Suffix arrays are useful data structure that you already used

in the previous modules but now you will learn how to build it really fast and

first we'll recall what is a suffix array.

So the problem of construction of a suffix array is very simple you're given a string

and you need to sort all of it's suffixes in lexicographic order.

However as we will soon see you won't need to actually compute all the suffixes and

then solve them and

output all of them because that will use too much both time and memory.

You will just need to know in which order are those suffixes.

And the suffixes themselves sorted in lexicographical order

are only in our head.

They're not stored anywhere in the problem.

So we assume that the alphabet from which our strings are built are ordered, so

that any two characters we can say which one of them is smaller.

For example, in English we can order all the characters from a to z in a binary

alphabet we just have zero and one and zero is less than one.
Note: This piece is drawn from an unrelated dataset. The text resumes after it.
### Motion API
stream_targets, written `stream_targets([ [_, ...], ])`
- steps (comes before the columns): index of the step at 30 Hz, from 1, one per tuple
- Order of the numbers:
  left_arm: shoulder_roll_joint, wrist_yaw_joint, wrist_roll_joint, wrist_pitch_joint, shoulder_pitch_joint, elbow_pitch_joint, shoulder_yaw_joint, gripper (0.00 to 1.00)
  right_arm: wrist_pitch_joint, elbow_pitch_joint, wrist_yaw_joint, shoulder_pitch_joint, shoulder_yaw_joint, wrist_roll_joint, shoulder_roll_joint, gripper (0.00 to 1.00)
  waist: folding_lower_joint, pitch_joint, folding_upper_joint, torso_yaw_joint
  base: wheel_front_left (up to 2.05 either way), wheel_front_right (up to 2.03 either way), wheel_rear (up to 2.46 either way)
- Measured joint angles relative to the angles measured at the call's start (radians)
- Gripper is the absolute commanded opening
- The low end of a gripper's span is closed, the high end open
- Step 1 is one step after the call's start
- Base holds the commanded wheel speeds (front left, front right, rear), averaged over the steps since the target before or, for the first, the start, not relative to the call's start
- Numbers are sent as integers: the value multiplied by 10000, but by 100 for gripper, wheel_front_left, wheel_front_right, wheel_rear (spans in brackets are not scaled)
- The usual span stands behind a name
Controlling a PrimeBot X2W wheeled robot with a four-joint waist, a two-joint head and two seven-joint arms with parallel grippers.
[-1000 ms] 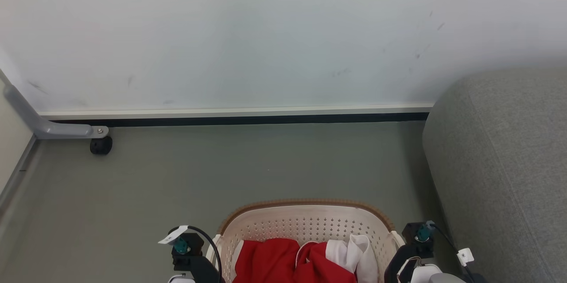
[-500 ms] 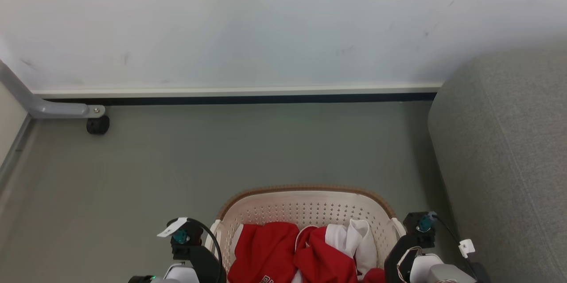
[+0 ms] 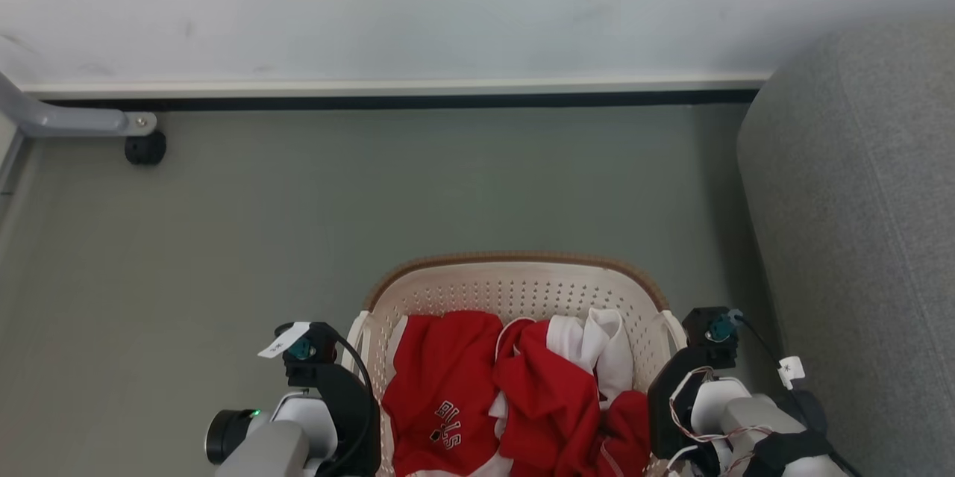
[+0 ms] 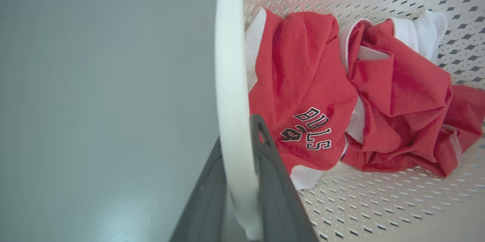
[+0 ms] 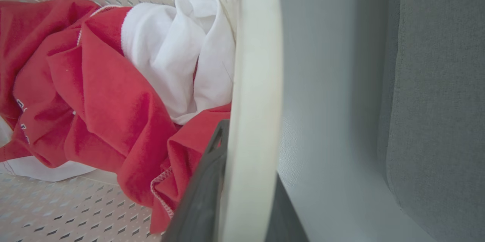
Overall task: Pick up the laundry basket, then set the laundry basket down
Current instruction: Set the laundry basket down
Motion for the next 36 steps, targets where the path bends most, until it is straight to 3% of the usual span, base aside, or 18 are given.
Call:
stream_targets([
  [36,31,222,17,-1223,-2067,-454,-104,0,-1588,-56,2,-2037,-119,-33,-393,0,2,3370,1,113,0,0,0],
])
By definition a string S is smaller than a different string T if either

S is a prefix of T or S and T coincide from beginning up to some character and

then the next character in S is smaller than the corresponding character in T.

For example, if s is ab, and t is bc.

Then they don't coincide.

But the first character is already different.

And the character in s is a.

And the character in t is b.

A is less than b, so s is less than t.

And in the second example, s and t coincide for the first two characters.

And then the third character c is less than character d.

So s is smaller than t.

And in the third case, s is a prefix of t, but

it is different from t, so s is smaller than t.

And here is an example of suffix array.

We have a string, s, and

all suffixes ordered in lexicographic order are a, aa, and so on.

So, here are exactly six suffixes because the length of string S is six,

and so we have six different suffixes.

We want to avoid this case when S is a prefix of T and that is why S is less than

T because this case is different from all others and usually you just compare S and

T from the first character and go the right until they differ.

And then see which character is smaller.

And this is a corner case when you go up to the end of the S, and

then you see that there is nothing there and so that is why S is smaller.

So to avoid using that rule at all, we will append a special character

called dollar to the end of the string for which we'll build suffix array.

So all the suffixes will have this dollar on the end.

And now if initially some suffix was a prefix of another suffix.

Now it is just smaller by the usual rule, because as soon as it ends,

and it is still coinciding with the prefix of the bigger suffix, the next character

in the smaller one is taller, which is smaller than all other characters.

And so we can determine by the usual rule

that the smaller suffix is actually smaller.